なんと与沢氏、いままでの自分のキャラは全て「仕込み」であることを暴露し、そのキャラクターが自分に何をもたらしたのか、率直な言葉で語り始めたのだ。

>>お金持ちを演じることを期待されているのに、もはやお金がない。

>>メディアで発言する自分の言葉に自分が洗脳を受けていき、周りを取り巻く女性たちに逃げ、全てから一時的にでも解放されたいがために飲むアルコール。

これらの飾らない文章は、なかなかに心を打つ。
一人の人間が自ら作り上げたキャラクターに飲み込まれて行き、精神的・金銭的に破滅していく。その光景と心情がありありと目に浮かぶようだ。

実は、この作家としての力量こそ彼の最大の特徴である。
そもそも「実業家 与沢翼」すら「作家 与沢翼」によって創り上げられた虚像に過ぎないのだ。

そもそも「フリーエージェントスタイル」とはどんな事業だったのか?

簡潔に言うなら、情報商材の販売会社である。

まず与沢氏が「俺はこういう方法で金を儲けた!その儲け方を教えてやる!!!」と儲けていない時期に宣伝し、それに騙された人間がお金を払う。

すると与沢氏はだんだんお金持ちになって行き「本当に」儲かるようになる。すると「やはりこの方法は儲かる!!!」ということになり商材の信頼度が上がっていく。

このサイクルが雪だるま式に大きくなってだんだん情報商材(と与沢翼自身)の価値が上がっていき、ついには3800万円をかけた「JR広告ジャック」やテレビ出演などが可能になり、さらに知名度が大きくなりさらに儲かるというものである。

ちなみに肝心の情報商材は「有名人になって儲け方を教える」という内容で、そのまんま「俺の真似をしろ」というもの。要するに知名度のネズミ講である。

この方法、たしかに方法論に論理的な嘘はないし上手くいけば儲かるのだが、「儲けてない時期に『儲けてる』と宣伝し情報を売る」という最初のハードルがめちゃくちゃ高い。

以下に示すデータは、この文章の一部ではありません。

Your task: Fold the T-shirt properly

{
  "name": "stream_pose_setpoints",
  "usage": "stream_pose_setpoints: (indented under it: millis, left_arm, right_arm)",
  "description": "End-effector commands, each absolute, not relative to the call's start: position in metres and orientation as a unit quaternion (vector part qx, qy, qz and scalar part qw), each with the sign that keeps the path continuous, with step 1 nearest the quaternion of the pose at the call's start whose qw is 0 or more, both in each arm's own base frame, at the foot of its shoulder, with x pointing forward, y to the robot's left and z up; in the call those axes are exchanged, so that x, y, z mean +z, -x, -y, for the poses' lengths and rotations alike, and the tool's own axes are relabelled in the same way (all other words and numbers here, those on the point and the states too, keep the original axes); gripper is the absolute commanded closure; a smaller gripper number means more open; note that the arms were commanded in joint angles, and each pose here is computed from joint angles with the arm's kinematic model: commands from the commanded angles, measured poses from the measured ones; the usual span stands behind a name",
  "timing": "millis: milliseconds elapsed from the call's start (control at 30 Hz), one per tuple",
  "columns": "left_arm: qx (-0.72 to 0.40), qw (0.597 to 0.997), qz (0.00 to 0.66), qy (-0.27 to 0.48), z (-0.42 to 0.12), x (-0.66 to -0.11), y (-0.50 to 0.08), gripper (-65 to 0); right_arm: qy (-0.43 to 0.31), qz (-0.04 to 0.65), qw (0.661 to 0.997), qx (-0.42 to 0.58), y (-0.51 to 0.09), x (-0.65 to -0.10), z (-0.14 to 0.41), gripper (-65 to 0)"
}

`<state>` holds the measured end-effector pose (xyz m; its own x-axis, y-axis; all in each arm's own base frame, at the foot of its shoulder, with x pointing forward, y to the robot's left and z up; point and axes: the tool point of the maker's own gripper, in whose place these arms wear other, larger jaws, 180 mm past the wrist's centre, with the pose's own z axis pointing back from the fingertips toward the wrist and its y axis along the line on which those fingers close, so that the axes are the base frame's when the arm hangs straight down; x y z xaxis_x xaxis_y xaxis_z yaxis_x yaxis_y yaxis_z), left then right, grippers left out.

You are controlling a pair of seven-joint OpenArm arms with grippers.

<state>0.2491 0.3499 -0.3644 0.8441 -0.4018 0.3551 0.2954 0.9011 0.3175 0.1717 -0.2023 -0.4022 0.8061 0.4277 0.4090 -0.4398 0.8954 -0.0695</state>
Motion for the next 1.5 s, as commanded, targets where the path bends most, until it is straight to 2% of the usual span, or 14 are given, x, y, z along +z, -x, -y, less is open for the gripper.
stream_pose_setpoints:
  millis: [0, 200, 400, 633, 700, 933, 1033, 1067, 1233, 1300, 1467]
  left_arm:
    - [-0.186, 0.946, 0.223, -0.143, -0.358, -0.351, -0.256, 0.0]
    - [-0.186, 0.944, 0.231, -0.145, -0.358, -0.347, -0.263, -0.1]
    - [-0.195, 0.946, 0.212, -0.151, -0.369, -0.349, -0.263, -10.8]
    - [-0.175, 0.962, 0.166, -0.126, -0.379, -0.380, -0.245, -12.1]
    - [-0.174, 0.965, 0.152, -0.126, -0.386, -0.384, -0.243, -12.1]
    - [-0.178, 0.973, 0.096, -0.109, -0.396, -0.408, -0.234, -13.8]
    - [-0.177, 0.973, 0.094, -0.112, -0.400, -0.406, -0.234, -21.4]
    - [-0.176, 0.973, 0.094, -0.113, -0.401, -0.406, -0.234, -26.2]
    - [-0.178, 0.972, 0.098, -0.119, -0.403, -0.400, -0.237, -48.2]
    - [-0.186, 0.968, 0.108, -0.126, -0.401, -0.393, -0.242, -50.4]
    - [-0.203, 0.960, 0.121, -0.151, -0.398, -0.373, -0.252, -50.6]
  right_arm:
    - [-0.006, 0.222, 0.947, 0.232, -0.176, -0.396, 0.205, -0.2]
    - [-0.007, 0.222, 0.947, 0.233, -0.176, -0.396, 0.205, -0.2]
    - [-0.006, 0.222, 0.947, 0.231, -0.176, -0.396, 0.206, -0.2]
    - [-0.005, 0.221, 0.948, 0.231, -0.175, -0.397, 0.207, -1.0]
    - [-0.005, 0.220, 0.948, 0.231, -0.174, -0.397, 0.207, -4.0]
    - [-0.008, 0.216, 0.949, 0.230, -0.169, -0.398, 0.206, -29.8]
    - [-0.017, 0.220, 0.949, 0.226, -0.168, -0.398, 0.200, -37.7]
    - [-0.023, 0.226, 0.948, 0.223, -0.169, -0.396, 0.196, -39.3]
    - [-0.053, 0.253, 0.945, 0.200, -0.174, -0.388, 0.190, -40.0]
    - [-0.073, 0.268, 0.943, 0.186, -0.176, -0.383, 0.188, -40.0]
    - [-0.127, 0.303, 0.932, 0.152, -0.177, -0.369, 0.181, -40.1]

これをクリアするには稀有な才能が必要で、それがつまり私小説家としての才能である。

いじめられっ子が暴走族のヘッドになり、勉学に目覚め早稲田大学に合格し、商売をはじめ大金を掴むに至る、そんなサクセスストーリーを(嘘かホントかはさておき)練り上げることができる。そしてそれで人を感動させ、お金を出させることができる。与沢氏のこの才能があってはじめて「フリーエージェントスタイル」の方法論は機能するのだ。

当然、そんな才能を持っている人間はなかなかいないから、大枚はたいて情報教材を買ってもほとんどの人は成功できない。与沢氏が「詐欺師」と罵られる所以がそこである。

ちなみにこのような商売の方法を「ストーリーマーケティング」といいマーケティングの世界では割と一般的な方法だったりする。人を魅了するストーリーを作りそこから商品に価値を与える、という手法そのものに問題はない。問題はストーリー以外にほとんど価値のない情報商品に極めて高額な値段を設定した点だろう。


余談だが、今回のブログも上手い。
「六本木ヒルズに君臨する敏腕若手経営者」というストーリーにキッパリ見切りをつけ、「金と欲の世界で暴れまわったものの失敗し新たな価値観を見つめ始めた若者」という新しいストーリーの創造に成功している。

今後はこの方向で新たなストーリーを描き始めるのだろう。それは2014年以後の日本という空気に適合したストーリーだし、彼ほどの書き手が綴るならきっと成功すると思う。

少しほとぼりが冷めたあたりでphaさんとか日野瑛太郎さんあたりの「価値観優先」みたいな路線と合流して何か始めるんじゃないかな、と個人的には予想してる。情報商材を叩き売る人生よりは多分そっちのほうが人に迷惑もかからないだろうし、きっと楽しい。

作家 与沢翼の次回作が今から楽しみだ。